Rio de Janeiro, RJ – Alerj tem dia de “críticas motivadas por vaidade e falta de empatia”
A reunião da Comissão de Constituição e Justiça da Alerj, nesta quarta-feira (18), expôs a disputa por espaço político no Legislativo fluminense.
O líder do governo, Rodrigo Amorim (União), atacou o presidente em exercício da Casa, Guilherme Delaroli (PL), acusando-o de conduzir os trabalhos de forma “imperialista” e “ditatorial”.
“O presidente Delaroli não é nenhum gênio da lâmpada legislativa. Diversos deputados apresentaram projetos similares”, disse Amorim, que não se constrangeu em fazer ameaças e em querer puxar para a briga a Casa Civil do governo.
“Eu vou usar toda a minha força para que esse projeto seja absolutamente e integralmente vetado. Já estou avisando aqui que inicio hoje as diligências junto à Casa Civil.”
Entenda o caso:
O presidente em exercício da Alerj, Guilherme Delaroli, conseguiu aprovar por unanimidade, em plenário, um projeto de sua autoria que beneficia as mulheres que utilizam o transporte público no Rio de Janeiro.
O PL amplia para 24 horas o funcionamento dos vagões exclusivos para mulheres nos trens e metrôs em território fluminense.
Foi justamente em relação a esse projeto que Rodrigo Amorim anunciou que pretende articular junto à Casa Civil o veto à medida, mesmo diante da relevância social da iniciativa.
Em nota oficial, Delaroli classificou as declarações como “motivadas por vaidade e falta de empatia” e destacou que o projeto representa “um avanço fundamental em políticas públicas em prol da mulher”.
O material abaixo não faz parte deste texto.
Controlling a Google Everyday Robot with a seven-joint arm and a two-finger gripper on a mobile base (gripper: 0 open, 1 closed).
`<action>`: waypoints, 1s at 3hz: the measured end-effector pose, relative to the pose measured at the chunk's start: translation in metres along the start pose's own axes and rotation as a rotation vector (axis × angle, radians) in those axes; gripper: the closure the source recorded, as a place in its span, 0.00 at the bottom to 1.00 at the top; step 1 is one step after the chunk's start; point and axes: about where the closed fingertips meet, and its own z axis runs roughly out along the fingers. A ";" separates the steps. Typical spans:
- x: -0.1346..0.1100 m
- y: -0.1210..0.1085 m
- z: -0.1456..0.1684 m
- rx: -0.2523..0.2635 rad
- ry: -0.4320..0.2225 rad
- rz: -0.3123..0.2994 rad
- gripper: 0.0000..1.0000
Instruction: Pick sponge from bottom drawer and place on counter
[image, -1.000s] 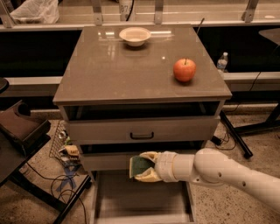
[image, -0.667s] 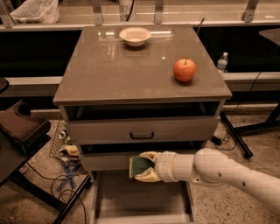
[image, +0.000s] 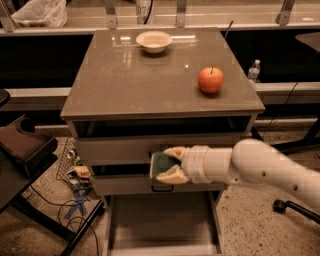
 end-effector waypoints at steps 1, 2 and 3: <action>-0.043 -0.036 -0.035 0.049 0.055 0.015 1.00; -0.097 -0.081 -0.060 0.089 0.105 -0.012 1.00; -0.152 -0.123 -0.070 0.106 0.130 -0.062 1.00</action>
Offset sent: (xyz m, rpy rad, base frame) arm 0.0930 -0.0090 0.2231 -0.1642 -0.0763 -0.1201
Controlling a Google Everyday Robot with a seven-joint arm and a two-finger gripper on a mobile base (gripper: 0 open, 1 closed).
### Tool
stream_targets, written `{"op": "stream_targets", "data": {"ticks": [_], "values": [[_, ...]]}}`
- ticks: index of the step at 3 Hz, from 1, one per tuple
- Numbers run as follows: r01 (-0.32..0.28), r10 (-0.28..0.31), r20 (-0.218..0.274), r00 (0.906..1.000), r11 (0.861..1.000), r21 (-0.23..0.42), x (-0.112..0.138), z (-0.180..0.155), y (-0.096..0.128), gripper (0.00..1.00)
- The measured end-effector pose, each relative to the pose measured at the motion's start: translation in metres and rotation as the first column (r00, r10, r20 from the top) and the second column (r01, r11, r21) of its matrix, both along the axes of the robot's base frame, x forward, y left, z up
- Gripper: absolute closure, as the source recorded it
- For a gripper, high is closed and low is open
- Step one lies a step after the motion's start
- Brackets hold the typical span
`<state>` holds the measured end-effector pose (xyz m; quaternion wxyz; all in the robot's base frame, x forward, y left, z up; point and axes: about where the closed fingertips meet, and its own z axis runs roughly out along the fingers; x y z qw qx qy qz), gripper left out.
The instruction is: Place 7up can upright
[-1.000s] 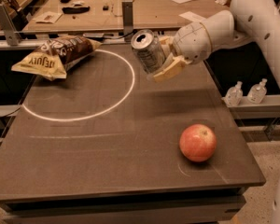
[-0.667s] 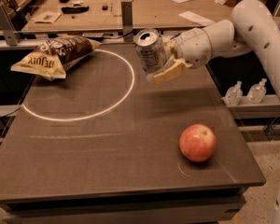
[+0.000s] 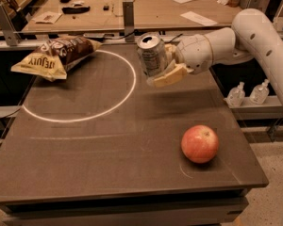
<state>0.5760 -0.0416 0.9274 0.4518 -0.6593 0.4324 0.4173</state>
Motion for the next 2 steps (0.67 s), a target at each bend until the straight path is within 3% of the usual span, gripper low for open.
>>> {"op": "stream_targets", "data": {"ticks": [2], "values": [[0.045, -0.043, -0.034, 0.9985, 0.998, 0.049, -0.003, -0.033, -0.006, 1.0]]}}
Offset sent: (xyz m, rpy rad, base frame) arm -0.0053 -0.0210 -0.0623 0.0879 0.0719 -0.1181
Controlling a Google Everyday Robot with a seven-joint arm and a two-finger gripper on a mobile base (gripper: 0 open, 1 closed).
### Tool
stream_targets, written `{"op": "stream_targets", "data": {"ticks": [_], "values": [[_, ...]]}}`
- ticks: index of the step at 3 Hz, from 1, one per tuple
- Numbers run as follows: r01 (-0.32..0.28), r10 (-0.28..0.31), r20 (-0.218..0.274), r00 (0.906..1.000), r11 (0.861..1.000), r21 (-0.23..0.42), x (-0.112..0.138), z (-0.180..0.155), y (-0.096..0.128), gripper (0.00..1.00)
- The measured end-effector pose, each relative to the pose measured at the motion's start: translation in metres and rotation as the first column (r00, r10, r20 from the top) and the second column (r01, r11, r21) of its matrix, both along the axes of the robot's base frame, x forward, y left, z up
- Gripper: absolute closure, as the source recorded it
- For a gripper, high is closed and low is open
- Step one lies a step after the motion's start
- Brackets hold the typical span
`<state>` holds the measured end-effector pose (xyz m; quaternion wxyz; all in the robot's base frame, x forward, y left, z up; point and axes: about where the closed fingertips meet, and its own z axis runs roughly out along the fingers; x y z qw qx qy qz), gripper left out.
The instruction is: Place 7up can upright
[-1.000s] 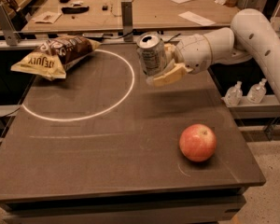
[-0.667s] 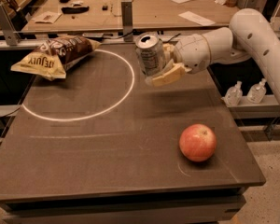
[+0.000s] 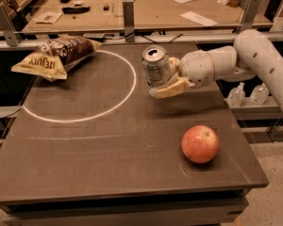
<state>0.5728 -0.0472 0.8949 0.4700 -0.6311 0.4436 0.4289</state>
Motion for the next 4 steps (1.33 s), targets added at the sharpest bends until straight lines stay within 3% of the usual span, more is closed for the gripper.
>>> {"op": "stream_targets", "data": {"ticks": [2, 4], "values": [[0.123, -0.12, -0.078, 0.9897, 0.992, 0.029, -0.002, -0.031, -0.018, 1.0], [0.149, -0.146, -0.096, 0.9847, 0.988, 0.031, -0.004, -0.042, -0.024, 1.0]]}}
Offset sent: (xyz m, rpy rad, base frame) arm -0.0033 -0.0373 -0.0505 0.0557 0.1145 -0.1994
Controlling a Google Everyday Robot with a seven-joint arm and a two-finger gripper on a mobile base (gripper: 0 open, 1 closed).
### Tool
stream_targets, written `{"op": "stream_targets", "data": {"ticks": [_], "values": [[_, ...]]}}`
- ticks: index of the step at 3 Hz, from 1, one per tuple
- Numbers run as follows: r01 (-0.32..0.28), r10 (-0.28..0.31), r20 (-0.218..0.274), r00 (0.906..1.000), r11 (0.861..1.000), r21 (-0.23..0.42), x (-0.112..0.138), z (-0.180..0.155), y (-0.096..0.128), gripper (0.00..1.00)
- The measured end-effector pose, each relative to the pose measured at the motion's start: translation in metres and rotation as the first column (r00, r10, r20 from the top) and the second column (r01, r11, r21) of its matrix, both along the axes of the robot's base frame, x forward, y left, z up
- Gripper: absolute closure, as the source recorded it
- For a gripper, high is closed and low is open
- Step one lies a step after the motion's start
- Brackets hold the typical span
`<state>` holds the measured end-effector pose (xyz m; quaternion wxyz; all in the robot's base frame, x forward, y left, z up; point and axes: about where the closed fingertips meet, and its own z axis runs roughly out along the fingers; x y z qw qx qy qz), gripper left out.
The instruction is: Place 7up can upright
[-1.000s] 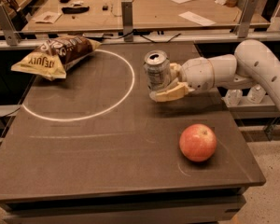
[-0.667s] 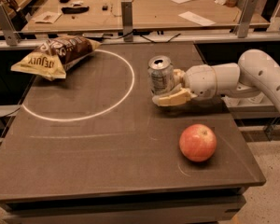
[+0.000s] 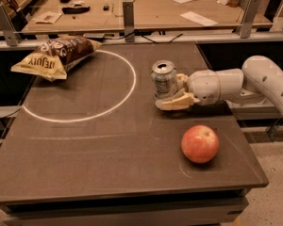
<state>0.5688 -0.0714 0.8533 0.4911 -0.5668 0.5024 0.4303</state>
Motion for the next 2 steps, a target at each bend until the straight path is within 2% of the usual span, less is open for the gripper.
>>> {"op": "stream_targets", "data": {"ticks": [1, 2], "values": [[-0.004, 0.004, -0.001, 1.0, 1.0, -0.023, -0.0035, -0.0039, -0.0016, 1.0], [-0.015, 0.015, -0.015, 0.9998, 0.999, -0.046, -0.0087, -0.0102, -0.002, 0.84]]}}
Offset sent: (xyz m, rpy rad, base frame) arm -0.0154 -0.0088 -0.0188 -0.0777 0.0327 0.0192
O presidente em exercício reafirmou que “seguirá trabalhando para garantir a sanção da lei e para ampliar políticas públicas voltadas ao bem-estar da população.”
A polêmica reflete o momento de reorganização das forças políticas na Alerj, após o afastamento da antiga presidência.
Delaroli, que era vice, assumiu de forma legítima e natural a condução da Casa, com prerrogativas de reorganização e moralização da Assembleia.
Nesse cenário, críticas como as de Amorim evidenciam a disputa por protagonismo dentro do mesmo grupo político, ainda que, para isso, o líder do governo se coloque contra uma demanda histórica das mulheres fluminenses.
Veja a íntegra da nota de Guilherme Delaroli:
“As declarações de Rodrigo Amorim na CCJ são desprovidas de razão, motivadas por vaidade e falta de empatia. O Projeto de Lei 7.187/2026 foi aprovado por unanimidade no plenário da Alerj e representa um avanço fundamental em políticas públicas em prol da mulher.
A presidência da Casa repudia qualquer ameaça do deputado Amorim em impedir a sanção da lei. Os ataques por ele proferidos não preocupam a presidência, mas todas as mulheres que há anos pleiteiam espaços exclusivos nos sistemas metroviário e ferroviário do Estado do Rio de Janeiro, durante 24 horas por dia.
A presidência da Alerj seguirá trabalhando para que entre em vigor a lei dos vagões exclusivos 24h por dia para as mulheres e em prol de políticas públicas que promovam o bem-estar de toda a população do Estado do Rio de Janeiro.
Deputado Guilherme Delaroli, Presidente em exercício da Alerj.”